To Shane, a Soul Flower is someone that isn’t afraid to show their heart and inner workings. In other words, they’re open. “I always call myself an emotional shotty,” she said. “I kind of wear my heart on my sleeve, which can be good and bad at times.”

Shane likes to say that music feeds her soul. She has a playlist dedicated to her uncle with more than 50 songs he sent her over the past couple years. She called it the “The Mic Shane Show,” after the title of the radio broadcast he hosted.

“I’ve been listening to it with my dad and also listening to it on my own time, but sometimes it’s almost too intense to listen to,” Shane said.

Shane posted her first set as “DJ Miracle” on Instagram in January from the backyard of her family’s home in Princeton, N.J. “Inauguration Mix for MLK Day,” she titled it.

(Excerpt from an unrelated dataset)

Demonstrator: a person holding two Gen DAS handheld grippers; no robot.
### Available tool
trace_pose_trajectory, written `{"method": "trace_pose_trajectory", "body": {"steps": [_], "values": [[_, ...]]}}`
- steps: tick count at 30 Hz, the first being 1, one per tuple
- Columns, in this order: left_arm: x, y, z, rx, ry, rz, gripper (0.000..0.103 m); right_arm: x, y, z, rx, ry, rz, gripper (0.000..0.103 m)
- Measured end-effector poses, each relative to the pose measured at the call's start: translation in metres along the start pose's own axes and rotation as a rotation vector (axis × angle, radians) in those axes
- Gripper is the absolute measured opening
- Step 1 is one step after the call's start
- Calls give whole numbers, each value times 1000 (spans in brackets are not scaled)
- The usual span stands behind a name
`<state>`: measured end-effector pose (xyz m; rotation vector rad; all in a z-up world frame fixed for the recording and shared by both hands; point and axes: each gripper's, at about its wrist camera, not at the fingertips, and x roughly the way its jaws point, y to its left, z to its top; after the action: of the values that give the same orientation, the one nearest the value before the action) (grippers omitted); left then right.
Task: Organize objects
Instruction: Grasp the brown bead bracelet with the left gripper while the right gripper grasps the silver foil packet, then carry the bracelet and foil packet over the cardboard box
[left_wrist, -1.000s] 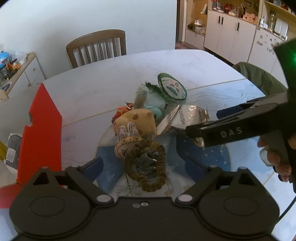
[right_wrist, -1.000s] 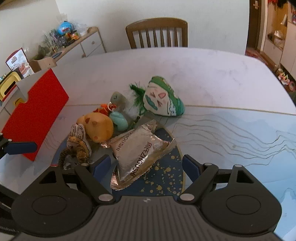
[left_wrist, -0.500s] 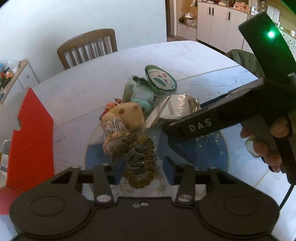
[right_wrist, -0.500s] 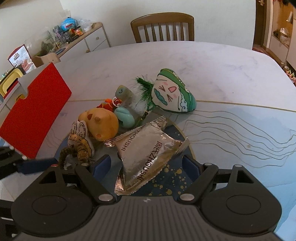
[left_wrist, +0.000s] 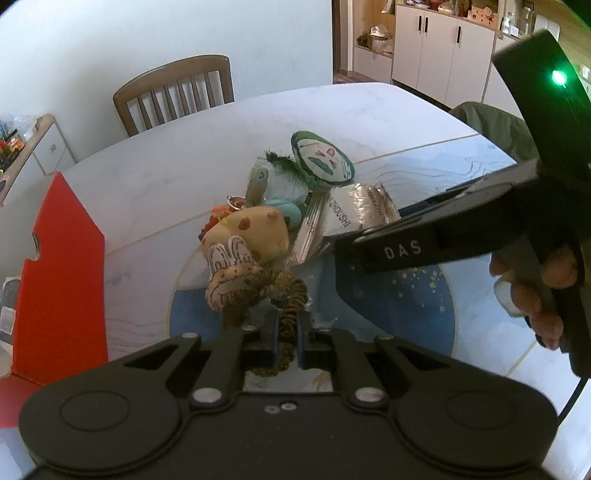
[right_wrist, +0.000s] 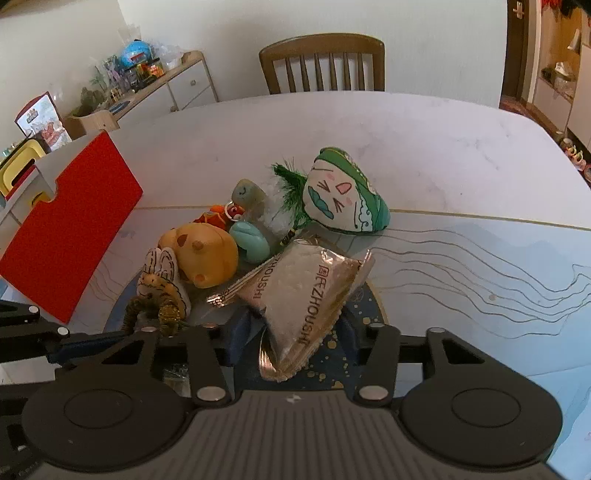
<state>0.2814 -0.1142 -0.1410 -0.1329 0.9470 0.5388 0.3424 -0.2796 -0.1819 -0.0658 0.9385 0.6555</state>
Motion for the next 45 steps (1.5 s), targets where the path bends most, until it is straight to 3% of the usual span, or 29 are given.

“I have a dream,” Martin Luther King Jr.’s famous words echoed at the start then interjected periodically during the 14-minute set that included songs like Aretha Franklin’s “Respect” and the clean version of Kendrick Lamar’s “Alright.”

Max Shane danced in the background throughout the performance.

A similar scene unfolded last Saturday. In a video recorded by Lara Bennett, Tumolo’s fiancé, Max and Mira Shane bounced and swayed almost in unison to J Hus’s “Lean and Bop,” as Mira intently tapped at her MacBook.

“I like this one, too,” she said after adjusting her large headphones.

She put them back on and continued to immerse herself in the beat.

“It’s a gift to know Mira,” Treanor said. “The more you can listen to her, the better of a person you become.”